Ela disse que a cena se repetiu em outras unidades em Manaus e no interior do Amazonas. “Recebi muitos áudios aqui de técnicos em enfermagem. Estão muito abalados. Tem gente que não quer mais voltar [para o plantão nos hospitais] para não ter que ver essas pessoas morrerem."

O médico cardiologista Anfremon D’Amazonas, que esteve no HUGV (Hospital Universitário Getúlio Vargas) no momento do caos da falta de oxigênio, publicou um vídeo em suas redes sociais no final do plantão .

Ele disse que não fazia parte equipe da manhã, mas se juntou aos colegas no hospital quando soube da urgência. Os profissionais tiveram que racionar o oxigênio para que não faltasse para ninguém.

O médico relata que, dos 27 pacientes da ala em que ele atendia, dois morreram: “Foi um momento desesperador. Muito desesperador. Muita gente chorando. Os pacientes morriam e a gente não tinha o que fazer”, afirmou.

A capital do Amazonas vive um cenário de recorde de hospitalizações por Covid-19 e escassez de oxigênio nos hospitais. O insumo faltou em diversos hospitais da rede pública nesta quinta-feira (14), resultando na morte de pacientes por falta de oxigenação, segundo relato de médicos.

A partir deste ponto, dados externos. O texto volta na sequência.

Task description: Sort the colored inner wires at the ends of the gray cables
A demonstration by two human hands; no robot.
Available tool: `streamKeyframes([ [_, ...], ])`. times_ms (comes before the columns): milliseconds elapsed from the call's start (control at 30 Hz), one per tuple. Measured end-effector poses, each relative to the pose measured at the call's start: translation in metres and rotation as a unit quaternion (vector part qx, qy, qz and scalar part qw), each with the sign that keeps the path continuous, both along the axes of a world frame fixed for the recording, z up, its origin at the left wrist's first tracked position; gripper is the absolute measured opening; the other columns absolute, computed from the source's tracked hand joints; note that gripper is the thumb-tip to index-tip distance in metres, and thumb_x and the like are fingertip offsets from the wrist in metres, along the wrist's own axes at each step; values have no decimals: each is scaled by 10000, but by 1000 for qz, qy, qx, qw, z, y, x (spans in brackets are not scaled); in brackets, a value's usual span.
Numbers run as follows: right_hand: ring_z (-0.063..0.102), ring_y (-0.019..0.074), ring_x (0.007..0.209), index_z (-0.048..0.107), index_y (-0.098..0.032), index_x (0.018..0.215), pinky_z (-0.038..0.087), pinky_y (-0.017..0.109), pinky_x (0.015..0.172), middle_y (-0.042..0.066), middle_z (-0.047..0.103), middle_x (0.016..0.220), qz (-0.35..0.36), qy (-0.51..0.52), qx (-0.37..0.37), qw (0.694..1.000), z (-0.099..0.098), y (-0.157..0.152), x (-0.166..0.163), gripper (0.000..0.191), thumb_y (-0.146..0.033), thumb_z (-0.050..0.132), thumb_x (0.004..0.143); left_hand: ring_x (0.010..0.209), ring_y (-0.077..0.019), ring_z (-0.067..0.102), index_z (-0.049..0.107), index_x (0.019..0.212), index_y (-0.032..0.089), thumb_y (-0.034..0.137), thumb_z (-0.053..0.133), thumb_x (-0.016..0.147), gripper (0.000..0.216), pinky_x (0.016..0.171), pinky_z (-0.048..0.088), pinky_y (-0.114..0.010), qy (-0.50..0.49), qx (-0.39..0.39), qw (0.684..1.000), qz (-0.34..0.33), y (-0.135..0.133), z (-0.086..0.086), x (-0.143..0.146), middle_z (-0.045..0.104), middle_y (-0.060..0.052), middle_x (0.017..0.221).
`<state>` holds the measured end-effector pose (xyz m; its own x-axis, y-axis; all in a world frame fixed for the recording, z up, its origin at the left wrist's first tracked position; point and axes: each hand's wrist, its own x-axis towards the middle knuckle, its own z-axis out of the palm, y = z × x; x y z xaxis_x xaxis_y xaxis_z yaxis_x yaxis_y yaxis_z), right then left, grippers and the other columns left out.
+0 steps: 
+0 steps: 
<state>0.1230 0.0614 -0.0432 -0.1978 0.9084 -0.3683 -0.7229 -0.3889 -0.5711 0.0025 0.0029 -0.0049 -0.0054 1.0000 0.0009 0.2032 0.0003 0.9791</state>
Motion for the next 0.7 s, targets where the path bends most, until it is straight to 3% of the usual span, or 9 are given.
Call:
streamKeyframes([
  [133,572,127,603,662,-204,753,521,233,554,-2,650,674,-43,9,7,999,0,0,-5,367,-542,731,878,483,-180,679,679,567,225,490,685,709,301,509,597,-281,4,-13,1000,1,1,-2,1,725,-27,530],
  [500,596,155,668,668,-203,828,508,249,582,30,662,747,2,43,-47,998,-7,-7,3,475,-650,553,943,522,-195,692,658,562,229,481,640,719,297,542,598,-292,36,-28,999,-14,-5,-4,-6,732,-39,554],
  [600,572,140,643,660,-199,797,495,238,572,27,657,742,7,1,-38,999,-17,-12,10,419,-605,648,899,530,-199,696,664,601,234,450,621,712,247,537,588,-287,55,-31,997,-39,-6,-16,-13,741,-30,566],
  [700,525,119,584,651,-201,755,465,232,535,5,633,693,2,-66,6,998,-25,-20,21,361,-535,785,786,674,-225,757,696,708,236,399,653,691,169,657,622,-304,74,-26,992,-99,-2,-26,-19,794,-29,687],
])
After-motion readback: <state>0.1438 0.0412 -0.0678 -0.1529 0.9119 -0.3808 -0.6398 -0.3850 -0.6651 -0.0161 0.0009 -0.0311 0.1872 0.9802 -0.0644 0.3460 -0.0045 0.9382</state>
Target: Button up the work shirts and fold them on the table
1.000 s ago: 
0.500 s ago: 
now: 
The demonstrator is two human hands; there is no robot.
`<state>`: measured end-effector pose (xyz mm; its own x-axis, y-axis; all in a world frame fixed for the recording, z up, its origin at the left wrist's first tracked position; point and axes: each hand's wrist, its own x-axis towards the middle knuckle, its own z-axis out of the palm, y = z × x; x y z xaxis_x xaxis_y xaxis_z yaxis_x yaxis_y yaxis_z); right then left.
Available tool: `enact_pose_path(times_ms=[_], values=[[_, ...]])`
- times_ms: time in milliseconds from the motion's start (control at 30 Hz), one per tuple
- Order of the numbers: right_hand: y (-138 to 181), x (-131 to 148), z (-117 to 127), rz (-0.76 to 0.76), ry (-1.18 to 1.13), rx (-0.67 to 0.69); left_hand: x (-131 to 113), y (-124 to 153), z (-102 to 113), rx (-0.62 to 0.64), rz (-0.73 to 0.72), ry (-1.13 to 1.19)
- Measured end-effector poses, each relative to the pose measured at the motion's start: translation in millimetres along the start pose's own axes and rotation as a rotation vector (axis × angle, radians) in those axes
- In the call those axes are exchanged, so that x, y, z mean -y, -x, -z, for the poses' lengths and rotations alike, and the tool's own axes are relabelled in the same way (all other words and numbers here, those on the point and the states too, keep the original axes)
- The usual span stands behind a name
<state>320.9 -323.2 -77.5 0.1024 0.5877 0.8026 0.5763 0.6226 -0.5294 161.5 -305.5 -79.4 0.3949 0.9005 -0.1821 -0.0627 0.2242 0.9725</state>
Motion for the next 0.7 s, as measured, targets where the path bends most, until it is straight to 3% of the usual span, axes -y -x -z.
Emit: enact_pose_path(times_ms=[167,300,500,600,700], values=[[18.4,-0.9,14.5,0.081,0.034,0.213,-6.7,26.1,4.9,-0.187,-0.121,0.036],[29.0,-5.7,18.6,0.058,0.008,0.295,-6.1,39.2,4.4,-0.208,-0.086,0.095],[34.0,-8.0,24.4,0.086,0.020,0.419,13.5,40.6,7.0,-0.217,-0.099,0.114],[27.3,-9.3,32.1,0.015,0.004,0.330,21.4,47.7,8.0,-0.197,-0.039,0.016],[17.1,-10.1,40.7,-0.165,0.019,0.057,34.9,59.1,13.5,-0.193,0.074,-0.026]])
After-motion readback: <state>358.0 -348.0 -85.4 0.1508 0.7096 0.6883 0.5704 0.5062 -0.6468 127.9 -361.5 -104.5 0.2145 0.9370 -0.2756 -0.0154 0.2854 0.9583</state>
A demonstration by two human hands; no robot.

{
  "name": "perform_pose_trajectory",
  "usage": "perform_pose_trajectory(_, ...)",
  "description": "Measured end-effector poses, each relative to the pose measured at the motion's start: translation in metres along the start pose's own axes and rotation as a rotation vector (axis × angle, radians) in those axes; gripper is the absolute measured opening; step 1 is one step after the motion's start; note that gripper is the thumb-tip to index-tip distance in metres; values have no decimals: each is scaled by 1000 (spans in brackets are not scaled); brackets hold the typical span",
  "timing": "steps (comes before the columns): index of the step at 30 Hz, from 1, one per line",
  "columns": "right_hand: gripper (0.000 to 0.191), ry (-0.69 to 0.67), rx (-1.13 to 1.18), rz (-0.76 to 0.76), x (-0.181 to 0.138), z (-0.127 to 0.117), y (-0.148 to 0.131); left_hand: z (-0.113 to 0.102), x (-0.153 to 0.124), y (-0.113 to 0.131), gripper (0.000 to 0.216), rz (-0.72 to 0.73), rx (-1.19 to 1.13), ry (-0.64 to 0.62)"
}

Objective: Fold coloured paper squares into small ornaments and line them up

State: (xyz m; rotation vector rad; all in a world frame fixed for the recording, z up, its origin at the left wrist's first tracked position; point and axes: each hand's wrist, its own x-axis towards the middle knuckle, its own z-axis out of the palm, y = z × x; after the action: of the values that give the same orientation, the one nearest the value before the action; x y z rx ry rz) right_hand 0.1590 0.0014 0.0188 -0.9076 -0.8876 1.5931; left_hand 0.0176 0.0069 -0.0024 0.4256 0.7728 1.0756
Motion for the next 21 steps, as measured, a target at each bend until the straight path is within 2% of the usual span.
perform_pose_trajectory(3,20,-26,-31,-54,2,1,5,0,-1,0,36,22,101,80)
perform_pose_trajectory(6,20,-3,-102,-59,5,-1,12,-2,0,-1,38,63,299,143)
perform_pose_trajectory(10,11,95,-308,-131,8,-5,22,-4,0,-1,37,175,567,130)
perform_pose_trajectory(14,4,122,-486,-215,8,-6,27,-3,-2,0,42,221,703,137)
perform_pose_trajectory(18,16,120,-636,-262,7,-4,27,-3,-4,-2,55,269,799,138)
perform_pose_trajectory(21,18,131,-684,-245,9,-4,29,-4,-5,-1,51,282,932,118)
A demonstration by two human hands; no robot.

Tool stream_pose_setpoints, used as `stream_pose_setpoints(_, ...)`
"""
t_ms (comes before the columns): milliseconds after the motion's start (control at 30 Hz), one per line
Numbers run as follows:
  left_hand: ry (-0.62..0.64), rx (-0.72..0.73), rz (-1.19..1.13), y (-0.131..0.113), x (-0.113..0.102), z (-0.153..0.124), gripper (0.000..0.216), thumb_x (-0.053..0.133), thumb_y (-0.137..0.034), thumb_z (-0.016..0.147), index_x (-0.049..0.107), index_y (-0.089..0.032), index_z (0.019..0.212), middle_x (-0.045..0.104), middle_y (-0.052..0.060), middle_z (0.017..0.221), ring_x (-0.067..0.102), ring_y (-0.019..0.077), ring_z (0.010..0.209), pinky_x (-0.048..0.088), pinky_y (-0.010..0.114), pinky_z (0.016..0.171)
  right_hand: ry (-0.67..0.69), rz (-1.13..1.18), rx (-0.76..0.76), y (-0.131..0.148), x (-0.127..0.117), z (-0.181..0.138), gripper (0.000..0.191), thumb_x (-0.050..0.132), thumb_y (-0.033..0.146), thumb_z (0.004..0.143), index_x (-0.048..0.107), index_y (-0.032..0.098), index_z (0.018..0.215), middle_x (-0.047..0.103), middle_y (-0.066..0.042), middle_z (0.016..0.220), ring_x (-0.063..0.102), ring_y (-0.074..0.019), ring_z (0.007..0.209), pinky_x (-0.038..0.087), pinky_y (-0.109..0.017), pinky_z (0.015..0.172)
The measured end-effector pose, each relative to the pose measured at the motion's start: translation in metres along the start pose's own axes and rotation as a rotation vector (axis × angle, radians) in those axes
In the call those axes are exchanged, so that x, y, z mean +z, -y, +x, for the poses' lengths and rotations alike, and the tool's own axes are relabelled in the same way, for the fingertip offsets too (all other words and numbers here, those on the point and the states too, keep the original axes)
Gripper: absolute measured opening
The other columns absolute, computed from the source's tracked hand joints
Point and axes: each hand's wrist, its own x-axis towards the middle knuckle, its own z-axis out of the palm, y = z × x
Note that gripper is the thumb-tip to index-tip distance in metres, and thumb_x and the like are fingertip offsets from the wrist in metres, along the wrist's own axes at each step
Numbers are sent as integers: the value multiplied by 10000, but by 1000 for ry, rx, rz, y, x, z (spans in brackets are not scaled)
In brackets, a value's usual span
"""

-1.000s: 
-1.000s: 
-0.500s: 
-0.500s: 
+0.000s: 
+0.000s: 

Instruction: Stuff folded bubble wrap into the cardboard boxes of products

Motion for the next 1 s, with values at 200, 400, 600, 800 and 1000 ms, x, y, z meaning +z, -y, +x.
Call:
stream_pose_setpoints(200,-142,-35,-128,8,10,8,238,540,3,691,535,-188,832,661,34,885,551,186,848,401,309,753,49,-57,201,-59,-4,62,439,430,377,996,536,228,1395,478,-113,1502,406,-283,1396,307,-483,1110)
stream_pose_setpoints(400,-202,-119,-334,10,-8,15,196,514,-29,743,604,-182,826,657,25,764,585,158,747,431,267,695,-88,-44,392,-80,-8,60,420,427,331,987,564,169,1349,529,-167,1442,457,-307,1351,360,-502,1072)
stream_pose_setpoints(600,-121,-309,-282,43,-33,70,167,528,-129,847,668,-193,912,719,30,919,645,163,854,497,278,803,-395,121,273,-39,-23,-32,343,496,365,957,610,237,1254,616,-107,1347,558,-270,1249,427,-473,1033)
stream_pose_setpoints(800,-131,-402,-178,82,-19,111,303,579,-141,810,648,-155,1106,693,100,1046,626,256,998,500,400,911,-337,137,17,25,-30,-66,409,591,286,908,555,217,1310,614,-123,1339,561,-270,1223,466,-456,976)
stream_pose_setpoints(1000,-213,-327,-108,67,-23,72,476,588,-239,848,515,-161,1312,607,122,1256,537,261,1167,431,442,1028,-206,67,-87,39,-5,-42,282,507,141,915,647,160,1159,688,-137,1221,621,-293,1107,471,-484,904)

A explosão de novos casos da Covid-19 fez com que a demanda por oxigênio chegasse a 76 mil metros cúbicos diários.

Por outro lado, a produção diária de White Martins, Carbox e Nitron, que são as três fornecedoras do insumo para o governo do Amazonas, é 28,2 mil metros cúbicos por dia. A White Martins tenta importar o produto da Venezuela.

Na madrugada dessa sexta-feira, a Força Aérea Brasileira desembarcou em Manaus uma carga de 6.000 litros de oxigênio líquido da empresa White Martins, fornecedora do governo estadual.

A carga, que veio de São Paulo, transportada em seis isotanques de mil litros e vai ser distribuída nos hospitais da rede estadual.

A previsão é que um total de 22 mil metros cúbicos de oxigênio seja encaminhado ao longo da semana para Manaus, em operação a partir de Guarulhos, cidade da Grande São Paulo.

Com o apoio da FAB, o governo do Amazonas iniciou nesta sexta-feira a transferência de pacientes com Covid-19 para hospitais de outros estados.

Em uma mudança do plano previsto inicialmente, apenas nove pacientes que estavam internados na rede pública estadual foram transferidos para Teresina, no Piauí. A expectativa era que fossem enviados 30.

De acordo com o governo do Amazonas, quatro pacientes apresentaram instabilidade e, por isso, não puderam ser embarcados. Outro paciente desistiu.

Estes foram os primeiros pacientes 235 que serão enviados para cinco estados brasileiros. Um segundo grupo de 15 pacientes deve ser encaminhado para São Luís, no Maranhão, também nesta sexta-feira.